* WHAT THIS TASK INVOLVES *
Scan the records below and copy every line that contains the string "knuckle".

Stored items:
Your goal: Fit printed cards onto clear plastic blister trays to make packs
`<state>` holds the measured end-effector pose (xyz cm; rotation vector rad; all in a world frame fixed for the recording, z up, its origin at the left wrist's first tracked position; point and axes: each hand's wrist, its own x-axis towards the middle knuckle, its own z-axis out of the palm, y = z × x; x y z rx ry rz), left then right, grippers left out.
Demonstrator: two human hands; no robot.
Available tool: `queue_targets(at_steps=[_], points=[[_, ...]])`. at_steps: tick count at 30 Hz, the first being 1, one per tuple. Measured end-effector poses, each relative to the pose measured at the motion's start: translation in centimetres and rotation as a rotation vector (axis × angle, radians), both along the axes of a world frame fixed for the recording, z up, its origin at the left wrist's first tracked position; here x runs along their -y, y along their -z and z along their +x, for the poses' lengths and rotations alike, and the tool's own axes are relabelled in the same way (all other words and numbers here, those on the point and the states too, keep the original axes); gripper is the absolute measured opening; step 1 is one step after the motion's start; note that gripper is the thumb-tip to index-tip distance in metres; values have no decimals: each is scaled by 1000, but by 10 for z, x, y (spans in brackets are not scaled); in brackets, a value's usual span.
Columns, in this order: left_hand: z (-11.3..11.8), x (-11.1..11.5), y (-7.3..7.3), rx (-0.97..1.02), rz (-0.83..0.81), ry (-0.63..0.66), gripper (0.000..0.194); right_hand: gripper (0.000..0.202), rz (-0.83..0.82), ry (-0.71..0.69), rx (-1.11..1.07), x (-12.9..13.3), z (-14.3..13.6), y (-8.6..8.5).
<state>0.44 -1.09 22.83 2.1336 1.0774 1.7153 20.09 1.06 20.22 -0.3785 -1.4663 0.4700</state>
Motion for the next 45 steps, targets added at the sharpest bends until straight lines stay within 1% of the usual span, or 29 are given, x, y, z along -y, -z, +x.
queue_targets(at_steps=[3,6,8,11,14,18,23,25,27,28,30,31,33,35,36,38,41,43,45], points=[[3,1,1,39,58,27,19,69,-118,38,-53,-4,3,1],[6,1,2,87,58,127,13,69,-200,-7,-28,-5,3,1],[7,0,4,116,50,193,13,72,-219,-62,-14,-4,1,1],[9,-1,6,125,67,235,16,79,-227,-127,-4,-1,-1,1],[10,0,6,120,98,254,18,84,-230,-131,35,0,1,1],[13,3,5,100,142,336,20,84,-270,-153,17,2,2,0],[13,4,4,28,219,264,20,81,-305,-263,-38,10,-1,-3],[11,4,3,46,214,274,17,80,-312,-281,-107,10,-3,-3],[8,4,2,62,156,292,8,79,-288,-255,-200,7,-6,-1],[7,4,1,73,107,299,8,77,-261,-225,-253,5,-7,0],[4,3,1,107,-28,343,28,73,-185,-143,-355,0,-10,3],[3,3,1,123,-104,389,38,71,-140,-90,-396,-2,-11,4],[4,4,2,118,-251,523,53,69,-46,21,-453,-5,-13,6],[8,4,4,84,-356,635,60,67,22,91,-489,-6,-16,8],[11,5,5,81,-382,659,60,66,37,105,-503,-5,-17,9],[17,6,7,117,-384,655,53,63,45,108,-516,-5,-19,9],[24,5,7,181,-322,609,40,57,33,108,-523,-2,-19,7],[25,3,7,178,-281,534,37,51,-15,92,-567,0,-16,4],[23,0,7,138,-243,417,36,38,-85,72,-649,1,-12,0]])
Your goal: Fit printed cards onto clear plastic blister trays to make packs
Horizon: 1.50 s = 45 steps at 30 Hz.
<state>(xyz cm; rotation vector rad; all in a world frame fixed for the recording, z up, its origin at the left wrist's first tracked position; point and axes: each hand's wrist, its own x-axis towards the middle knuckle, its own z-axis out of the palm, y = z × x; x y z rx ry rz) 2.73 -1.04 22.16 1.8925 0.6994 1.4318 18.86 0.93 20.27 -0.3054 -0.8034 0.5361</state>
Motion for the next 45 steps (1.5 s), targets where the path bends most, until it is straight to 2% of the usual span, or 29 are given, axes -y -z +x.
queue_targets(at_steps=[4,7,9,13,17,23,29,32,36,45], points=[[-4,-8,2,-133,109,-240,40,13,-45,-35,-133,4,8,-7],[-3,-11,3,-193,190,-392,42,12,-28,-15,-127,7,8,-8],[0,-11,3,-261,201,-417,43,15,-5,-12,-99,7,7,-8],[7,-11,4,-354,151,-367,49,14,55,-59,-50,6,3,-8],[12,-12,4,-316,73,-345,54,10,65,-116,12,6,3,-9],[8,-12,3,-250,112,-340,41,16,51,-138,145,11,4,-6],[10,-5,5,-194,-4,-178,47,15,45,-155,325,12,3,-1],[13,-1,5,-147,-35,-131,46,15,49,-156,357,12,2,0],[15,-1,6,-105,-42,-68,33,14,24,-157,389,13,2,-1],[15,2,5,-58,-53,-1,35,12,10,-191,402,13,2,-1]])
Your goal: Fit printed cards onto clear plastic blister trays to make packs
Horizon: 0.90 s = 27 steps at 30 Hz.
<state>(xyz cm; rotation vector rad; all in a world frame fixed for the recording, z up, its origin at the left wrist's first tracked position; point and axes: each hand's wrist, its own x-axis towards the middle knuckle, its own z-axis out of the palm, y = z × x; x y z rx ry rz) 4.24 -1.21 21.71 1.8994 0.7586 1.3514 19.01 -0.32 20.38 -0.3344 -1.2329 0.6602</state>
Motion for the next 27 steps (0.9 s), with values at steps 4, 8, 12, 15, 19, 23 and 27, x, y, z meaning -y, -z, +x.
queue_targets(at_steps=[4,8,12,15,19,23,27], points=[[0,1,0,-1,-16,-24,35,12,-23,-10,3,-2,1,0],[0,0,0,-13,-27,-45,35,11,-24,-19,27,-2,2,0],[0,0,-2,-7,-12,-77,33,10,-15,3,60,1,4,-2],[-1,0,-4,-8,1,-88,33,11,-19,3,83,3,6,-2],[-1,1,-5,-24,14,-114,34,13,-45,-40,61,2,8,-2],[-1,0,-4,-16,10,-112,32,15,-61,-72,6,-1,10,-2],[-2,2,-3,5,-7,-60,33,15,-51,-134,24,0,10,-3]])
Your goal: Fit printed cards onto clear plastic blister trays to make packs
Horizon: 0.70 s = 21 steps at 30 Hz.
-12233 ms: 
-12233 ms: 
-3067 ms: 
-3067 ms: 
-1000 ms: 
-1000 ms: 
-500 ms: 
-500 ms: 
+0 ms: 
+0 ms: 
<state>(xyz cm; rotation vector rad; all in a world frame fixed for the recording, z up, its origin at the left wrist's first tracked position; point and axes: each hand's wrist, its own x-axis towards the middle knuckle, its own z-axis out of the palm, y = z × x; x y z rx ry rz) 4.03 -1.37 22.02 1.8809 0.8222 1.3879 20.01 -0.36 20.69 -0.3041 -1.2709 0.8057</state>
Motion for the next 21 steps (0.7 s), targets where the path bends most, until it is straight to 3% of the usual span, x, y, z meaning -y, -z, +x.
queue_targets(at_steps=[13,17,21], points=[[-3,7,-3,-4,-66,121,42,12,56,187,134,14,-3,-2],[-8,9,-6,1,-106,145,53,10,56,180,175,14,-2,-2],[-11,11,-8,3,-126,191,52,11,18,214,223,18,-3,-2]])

* ANSWER SPACE *
`<state>` holds the measured end-effector pose (xyz cm; rotation vector rad; all in a world frame fixed for the recording, z up, its origin at the left wrist's first tracked position; point and axes: each hand's wrist, its own x-axis towards the middle knuckle, its own z-axis out of the palm, y = z × x; x y z rx ry rz), left then right, grippers left out.
<state>(xyz cm; rotation vector rad; all in a world frame fixed for the recording, z up, its origin at the left wrist's first tracked position; point and axes: each hand's wrist, its own x-axis towards the middle knuckle, its own z-axis out of the palm, y = z × x; x y z rx ry rz) 2.73 -1.04 22.16 1.8925 0.6994 1.4318 18.86 0.93 20.27 -0.3054 -0.8034 0.5361</state>
<state>(xyz cm; rotation vector rad; all in a world frame fixed for the recording, z up, its origin at the left wrist's first tracked position; point and axes: each hand's wrist, its own x-axis towards the middle knuckle, its own z-axis out of the palm, y = z × x; x y z rx ry rz) 4.24 -1.21 21.71 1.8994 0.7586 1.3514 19.01 -0.32 20.38 -0.3344 -1.2329 0.6602</state>
<state>(xyz cm; rotation vector rad; all in a world frame fixed for the recording, z up, its origin at the left wrist's first tracked position; point and axes: each hand's wrist, its own x-axis towards the middle knuckle, its own z-axis out of the palm, y = z × x; x y z rx ry rz) 4.03 -1.37 22.02 1.8809 0.8222 1.3879 20.01 -0.36 20.69 -0.3041 -1.2709 0.8057</state>

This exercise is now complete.